**WHAT YOU WILL DO:**
A line below contains "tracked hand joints", and a later one contains "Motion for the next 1". Repeat both, with every line between them, exactly.

**EXERCISE MATERIALS:**
============================================================

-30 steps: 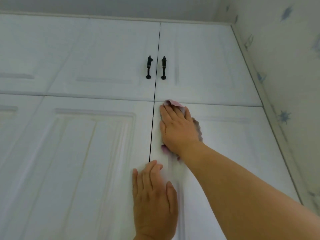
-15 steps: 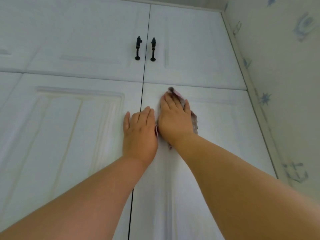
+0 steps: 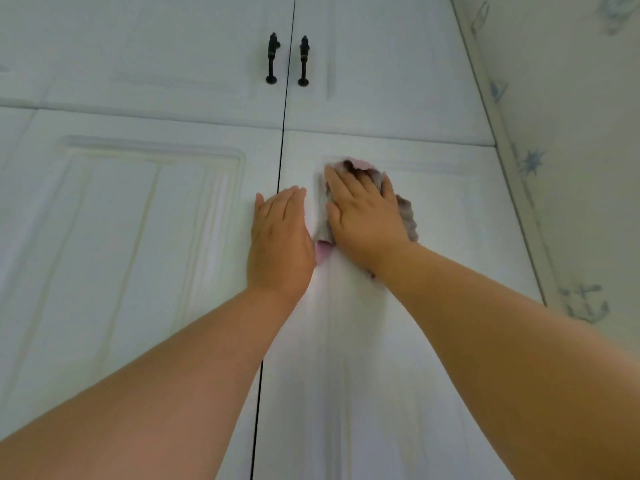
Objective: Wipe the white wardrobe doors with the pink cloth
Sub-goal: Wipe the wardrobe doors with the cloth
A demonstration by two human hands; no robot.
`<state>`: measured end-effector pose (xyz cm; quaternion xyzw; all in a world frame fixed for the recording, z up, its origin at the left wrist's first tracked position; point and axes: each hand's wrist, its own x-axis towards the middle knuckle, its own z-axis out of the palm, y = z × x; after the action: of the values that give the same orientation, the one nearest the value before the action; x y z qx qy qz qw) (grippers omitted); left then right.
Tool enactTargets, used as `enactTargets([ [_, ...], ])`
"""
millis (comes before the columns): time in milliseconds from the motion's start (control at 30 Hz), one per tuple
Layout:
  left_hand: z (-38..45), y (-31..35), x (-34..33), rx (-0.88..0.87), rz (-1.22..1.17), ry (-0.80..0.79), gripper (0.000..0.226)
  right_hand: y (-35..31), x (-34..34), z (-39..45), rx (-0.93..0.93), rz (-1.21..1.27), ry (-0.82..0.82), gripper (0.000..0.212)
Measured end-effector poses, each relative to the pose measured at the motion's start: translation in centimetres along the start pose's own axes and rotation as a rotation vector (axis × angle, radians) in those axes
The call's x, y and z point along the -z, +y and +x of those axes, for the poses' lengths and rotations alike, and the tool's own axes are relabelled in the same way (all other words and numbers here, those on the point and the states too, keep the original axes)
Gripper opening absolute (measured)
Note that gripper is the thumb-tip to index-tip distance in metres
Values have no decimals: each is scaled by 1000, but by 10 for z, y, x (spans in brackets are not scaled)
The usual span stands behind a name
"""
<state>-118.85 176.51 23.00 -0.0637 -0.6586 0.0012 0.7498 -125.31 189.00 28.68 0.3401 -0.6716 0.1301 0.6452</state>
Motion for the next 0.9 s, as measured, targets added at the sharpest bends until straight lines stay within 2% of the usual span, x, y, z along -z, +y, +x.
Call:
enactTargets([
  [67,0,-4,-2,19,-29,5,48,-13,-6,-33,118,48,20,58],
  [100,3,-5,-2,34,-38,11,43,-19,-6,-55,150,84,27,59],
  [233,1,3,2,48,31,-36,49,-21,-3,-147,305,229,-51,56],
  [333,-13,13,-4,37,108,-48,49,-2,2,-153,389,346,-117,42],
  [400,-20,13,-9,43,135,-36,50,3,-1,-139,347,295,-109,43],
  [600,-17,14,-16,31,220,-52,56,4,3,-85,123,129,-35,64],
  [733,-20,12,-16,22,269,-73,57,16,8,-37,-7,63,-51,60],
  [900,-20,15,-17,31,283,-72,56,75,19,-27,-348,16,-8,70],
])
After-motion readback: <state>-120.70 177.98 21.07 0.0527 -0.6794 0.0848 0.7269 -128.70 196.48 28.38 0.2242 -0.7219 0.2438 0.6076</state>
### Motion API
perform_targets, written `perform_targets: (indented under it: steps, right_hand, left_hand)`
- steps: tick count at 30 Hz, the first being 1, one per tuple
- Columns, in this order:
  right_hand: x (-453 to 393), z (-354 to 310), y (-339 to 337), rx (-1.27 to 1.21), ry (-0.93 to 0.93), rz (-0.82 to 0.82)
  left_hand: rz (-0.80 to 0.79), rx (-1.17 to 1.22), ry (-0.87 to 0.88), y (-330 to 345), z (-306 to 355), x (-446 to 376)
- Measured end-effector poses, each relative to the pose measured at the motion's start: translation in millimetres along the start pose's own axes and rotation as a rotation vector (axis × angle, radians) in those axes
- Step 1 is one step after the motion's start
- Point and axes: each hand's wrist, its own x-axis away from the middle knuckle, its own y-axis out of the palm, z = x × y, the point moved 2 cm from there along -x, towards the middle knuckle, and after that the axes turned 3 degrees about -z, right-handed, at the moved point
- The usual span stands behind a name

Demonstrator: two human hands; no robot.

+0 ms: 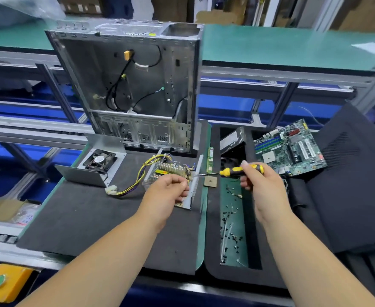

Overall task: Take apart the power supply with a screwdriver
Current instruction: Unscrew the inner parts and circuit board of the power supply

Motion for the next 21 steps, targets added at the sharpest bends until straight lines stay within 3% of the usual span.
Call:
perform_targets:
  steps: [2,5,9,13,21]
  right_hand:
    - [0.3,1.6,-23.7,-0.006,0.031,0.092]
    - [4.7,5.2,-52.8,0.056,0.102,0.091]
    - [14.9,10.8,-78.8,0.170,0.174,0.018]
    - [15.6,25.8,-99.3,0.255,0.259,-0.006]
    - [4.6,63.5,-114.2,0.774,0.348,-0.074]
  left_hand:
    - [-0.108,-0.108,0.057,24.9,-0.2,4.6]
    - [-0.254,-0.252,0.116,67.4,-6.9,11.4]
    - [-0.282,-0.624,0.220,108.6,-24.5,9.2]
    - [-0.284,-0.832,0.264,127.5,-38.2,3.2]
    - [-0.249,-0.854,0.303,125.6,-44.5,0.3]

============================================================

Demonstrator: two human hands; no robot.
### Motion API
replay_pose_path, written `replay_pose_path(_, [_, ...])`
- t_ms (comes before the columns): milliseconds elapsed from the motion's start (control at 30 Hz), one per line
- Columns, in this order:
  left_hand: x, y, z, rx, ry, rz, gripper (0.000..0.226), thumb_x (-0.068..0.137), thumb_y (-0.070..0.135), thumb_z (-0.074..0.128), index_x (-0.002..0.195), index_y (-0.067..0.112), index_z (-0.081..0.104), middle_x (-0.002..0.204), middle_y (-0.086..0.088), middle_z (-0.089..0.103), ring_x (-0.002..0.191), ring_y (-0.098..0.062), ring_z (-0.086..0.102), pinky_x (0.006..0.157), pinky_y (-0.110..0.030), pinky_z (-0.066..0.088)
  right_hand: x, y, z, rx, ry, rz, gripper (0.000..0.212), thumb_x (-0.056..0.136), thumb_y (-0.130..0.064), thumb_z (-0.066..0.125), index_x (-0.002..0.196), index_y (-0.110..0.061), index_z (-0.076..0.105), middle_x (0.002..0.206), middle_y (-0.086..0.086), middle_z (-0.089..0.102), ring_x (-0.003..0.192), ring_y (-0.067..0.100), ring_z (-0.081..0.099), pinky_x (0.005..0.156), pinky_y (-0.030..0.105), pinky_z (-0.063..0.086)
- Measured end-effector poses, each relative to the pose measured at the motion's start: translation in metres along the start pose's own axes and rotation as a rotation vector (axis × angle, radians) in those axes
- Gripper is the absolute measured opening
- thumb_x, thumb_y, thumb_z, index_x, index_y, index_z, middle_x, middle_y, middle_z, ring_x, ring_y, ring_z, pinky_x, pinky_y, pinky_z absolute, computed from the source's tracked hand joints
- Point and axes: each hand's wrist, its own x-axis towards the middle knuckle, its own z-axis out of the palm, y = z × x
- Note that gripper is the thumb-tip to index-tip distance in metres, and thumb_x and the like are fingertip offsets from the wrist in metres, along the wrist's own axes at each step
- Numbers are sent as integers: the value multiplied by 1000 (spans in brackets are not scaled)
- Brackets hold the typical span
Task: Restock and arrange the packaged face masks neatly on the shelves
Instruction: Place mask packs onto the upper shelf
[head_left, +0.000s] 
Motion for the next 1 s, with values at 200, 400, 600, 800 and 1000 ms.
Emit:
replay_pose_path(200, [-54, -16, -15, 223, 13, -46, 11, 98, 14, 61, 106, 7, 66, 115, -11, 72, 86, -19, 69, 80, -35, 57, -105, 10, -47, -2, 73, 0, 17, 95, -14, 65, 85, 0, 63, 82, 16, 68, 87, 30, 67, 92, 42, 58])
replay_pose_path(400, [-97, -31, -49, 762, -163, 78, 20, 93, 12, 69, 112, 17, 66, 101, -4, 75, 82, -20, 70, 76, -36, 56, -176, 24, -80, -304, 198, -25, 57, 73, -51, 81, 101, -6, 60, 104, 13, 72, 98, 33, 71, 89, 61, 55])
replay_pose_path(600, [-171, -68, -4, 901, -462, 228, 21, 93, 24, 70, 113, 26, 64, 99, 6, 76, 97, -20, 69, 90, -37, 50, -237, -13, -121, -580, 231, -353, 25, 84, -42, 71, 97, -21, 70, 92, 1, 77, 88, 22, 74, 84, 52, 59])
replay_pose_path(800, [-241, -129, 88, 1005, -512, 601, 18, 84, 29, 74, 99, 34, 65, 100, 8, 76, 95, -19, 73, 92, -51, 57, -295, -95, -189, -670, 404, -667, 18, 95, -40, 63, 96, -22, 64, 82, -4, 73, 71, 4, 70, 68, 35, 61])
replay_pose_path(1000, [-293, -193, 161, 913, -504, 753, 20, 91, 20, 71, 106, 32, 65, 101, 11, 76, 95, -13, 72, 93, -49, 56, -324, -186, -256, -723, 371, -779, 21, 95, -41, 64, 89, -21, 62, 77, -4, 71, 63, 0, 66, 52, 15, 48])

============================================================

**WRITTEN ANSWER:**
- thumb_x, thumb_y, thumb_z, index_x, index_y, index_z, middle_x, middle_y, middle_z, ring_x, ring_y, ring_z, pinky_x, pinky_y, pinky_z absolute, computed from the source's tracked hand joints
- Point and axes: each hand's wrist, its own x-axis towards the middle knuckle, its own z-axis out of the palm, y = z × x
- Note that gripper is the thumb-tip to index-tip distance in metres, and thumb_x and the like are fingertip offsets from the wrist in metres, along the wrist's own axes at each step
- Numbers are sent as integers: the value multiplied by 1000 (spans in brackets are not scaled)
- Brackets hold the typical span
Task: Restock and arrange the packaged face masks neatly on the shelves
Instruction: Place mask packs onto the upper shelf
[head_left, +0.000s] 
Motion for the next 1 s, with values at 200, 400, 600, 800 and 1000 ms.

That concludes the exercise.